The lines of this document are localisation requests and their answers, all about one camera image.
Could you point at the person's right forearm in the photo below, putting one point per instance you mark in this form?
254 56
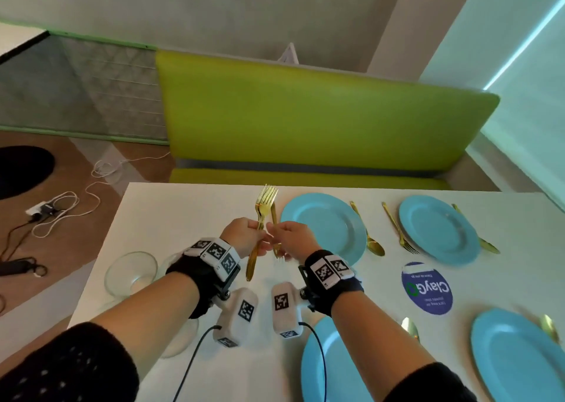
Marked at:
375 335

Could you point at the person's left forearm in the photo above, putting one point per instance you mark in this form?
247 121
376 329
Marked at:
150 313

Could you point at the blue round sticker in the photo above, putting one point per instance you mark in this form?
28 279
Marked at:
428 289

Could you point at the white sign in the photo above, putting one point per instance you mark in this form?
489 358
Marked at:
289 54

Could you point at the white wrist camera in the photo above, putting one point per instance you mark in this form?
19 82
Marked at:
236 315
287 309

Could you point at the person's left hand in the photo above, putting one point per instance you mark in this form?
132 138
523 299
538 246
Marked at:
243 236

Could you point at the blue plate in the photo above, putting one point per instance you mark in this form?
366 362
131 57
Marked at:
516 353
335 371
441 229
326 225

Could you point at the black power brick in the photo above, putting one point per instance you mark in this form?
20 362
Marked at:
15 267

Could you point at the black knitted sleeve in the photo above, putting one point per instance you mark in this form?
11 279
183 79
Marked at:
66 366
428 386

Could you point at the green bench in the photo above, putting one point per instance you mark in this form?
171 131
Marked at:
309 119

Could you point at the white power strip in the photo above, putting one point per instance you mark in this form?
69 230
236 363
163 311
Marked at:
37 209

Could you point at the white roller blind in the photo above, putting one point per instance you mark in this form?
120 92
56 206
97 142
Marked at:
534 119

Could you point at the clear drinking glass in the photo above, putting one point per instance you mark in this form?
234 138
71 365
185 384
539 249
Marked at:
162 267
130 276
181 340

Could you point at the person's right hand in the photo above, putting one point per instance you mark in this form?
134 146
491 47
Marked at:
295 240

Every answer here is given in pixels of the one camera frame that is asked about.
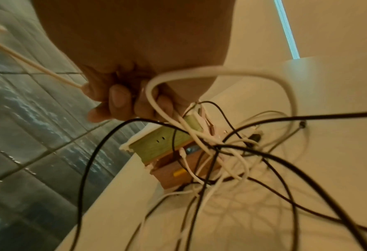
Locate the person's right hand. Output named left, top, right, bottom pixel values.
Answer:
left=33, top=0, right=237, bottom=124

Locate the pile of cables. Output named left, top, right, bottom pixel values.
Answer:
left=77, top=100, right=367, bottom=251

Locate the blue LED light strip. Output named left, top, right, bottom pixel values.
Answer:
left=273, top=0, right=301, bottom=60

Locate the white table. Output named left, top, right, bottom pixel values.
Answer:
left=55, top=56, right=367, bottom=251

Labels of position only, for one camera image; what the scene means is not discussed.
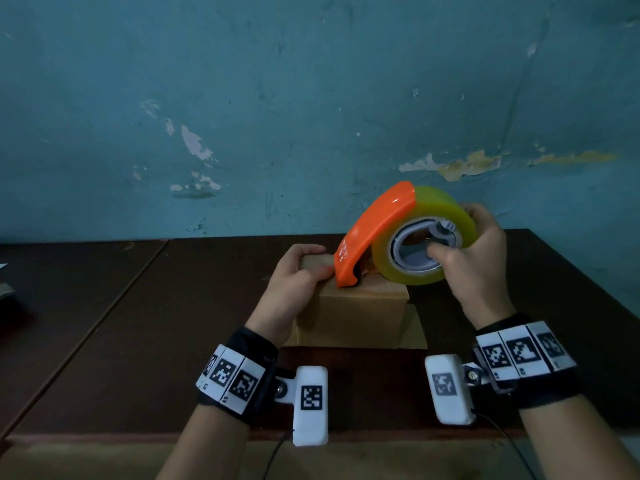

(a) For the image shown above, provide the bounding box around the person's left hand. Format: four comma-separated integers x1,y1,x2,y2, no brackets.
245,243,335,348

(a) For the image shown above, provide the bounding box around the person's right hand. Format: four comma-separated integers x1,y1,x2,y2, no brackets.
427,203,517,331

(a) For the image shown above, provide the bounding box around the brown cardboard box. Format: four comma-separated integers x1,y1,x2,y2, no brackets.
285,253,429,351

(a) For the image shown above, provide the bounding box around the orange tape dispenser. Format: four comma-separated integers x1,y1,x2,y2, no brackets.
333,181,461,289

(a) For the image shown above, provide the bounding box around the person's right forearm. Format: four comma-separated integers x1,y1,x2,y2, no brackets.
519,394,640,480

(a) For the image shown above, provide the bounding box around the person's left forearm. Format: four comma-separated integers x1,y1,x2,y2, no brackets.
155,404,250,480

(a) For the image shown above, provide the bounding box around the black left wristband with markers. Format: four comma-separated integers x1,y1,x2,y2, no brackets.
195,326,279,425

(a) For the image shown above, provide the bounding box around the black wristband with markers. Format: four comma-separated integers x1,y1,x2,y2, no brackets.
472,313,583,409
195,326,279,425

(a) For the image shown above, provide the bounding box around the black right wristband with markers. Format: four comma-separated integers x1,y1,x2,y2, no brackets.
472,313,583,409

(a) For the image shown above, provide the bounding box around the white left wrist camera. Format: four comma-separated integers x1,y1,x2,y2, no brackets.
273,365,329,447

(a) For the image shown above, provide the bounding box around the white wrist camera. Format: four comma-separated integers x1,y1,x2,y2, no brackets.
273,365,329,447
424,354,483,426

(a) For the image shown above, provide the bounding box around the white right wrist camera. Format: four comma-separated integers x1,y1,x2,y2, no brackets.
424,354,483,426

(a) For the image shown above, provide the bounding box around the black left camera cable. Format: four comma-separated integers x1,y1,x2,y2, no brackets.
262,432,293,480

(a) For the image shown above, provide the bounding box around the black camera cable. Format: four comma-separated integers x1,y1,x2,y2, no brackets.
262,432,293,480
472,409,539,480

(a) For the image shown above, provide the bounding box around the black right camera cable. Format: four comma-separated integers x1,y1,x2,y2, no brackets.
472,409,539,480

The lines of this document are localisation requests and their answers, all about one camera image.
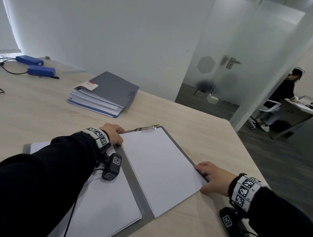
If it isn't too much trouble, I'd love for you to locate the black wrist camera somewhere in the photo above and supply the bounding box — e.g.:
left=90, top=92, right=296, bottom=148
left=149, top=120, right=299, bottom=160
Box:
left=101, top=152, right=122, bottom=182
left=219, top=207, right=249, bottom=237

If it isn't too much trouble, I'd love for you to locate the gray hexagon sticker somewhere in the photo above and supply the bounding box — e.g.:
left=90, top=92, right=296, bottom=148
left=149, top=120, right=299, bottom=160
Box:
left=197, top=55, right=216, bottom=74

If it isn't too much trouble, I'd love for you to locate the white office chair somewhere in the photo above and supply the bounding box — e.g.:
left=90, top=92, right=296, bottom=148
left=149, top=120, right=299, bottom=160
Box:
left=249, top=99, right=282, bottom=130

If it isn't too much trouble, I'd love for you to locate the white wristband with black markers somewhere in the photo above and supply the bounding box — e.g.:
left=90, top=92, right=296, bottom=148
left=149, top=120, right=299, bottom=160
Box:
left=229, top=173, right=262, bottom=216
left=82, top=127, right=111, bottom=153

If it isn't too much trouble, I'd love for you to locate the dark chair behind glass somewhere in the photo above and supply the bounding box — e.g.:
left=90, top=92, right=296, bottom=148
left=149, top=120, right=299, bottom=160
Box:
left=194, top=80, right=214, bottom=96

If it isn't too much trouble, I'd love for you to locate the blue battery pack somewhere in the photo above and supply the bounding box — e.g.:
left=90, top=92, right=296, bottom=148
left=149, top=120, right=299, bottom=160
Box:
left=16, top=55, right=44, bottom=66
left=27, top=65, right=56, bottom=77

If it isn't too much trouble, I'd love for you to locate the black camera cable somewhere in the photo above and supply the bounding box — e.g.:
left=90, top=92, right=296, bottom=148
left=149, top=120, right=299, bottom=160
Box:
left=63, top=168, right=104, bottom=237

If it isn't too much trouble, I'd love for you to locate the person's right hand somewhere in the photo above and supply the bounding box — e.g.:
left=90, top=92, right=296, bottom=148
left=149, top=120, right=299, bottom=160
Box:
left=194, top=161, right=237, bottom=197

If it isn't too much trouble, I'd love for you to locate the person's right forearm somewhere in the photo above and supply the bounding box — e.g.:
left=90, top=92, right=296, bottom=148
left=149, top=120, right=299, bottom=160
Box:
left=247, top=187, right=313, bottom=237

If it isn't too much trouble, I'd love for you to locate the person's left hand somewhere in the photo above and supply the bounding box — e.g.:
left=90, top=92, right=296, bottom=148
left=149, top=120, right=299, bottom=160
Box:
left=99, top=123, right=126, bottom=146

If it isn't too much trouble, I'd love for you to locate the silver door handle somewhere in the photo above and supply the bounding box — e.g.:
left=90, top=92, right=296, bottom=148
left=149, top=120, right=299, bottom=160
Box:
left=226, top=57, right=242, bottom=70

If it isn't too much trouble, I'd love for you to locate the white roller blind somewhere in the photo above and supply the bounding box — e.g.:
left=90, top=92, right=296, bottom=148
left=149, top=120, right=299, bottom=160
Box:
left=0, top=0, right=22, bottom=55

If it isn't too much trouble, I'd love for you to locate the light gray office desk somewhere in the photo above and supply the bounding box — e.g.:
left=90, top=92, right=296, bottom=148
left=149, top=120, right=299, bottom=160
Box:
left=281, top=95, right=313, bottom=125

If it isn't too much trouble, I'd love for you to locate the blue folder with dark logo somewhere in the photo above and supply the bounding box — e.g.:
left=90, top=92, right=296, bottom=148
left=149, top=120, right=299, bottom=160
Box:
left=68, top=100, right=120, bottom=119

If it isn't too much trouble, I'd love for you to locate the person's left forearm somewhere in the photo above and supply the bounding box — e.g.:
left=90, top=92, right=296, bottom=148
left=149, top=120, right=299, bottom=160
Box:
left=0, top=132, right=109, bottom=237

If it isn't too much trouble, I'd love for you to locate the frosted glass door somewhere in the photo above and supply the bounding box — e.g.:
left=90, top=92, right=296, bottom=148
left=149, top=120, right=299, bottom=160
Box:
left=175, top=0, right=306, bottom=120

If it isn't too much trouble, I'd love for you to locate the pile of white paper sheets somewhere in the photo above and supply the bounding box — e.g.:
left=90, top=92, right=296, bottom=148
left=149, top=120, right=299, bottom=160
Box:
left=121, top=127, right=208, bottom=218

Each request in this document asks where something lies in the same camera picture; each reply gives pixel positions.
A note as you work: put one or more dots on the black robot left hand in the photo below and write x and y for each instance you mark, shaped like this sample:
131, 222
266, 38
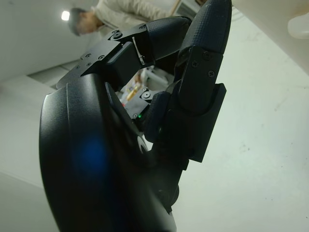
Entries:
96, 157

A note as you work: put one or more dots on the white toaster lever knob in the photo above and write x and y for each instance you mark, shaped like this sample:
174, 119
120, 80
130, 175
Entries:
300, 26

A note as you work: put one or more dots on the person in dark trousers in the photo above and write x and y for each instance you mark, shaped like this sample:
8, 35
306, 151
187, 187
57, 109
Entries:
120, 9

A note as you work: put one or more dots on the cream white two-slot toaster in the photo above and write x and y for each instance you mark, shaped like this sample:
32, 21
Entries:
265, 14

::::::

▶ [Task item]
A single number is expected: how many lines in the records contain the string "like".

▶ [Response below]
4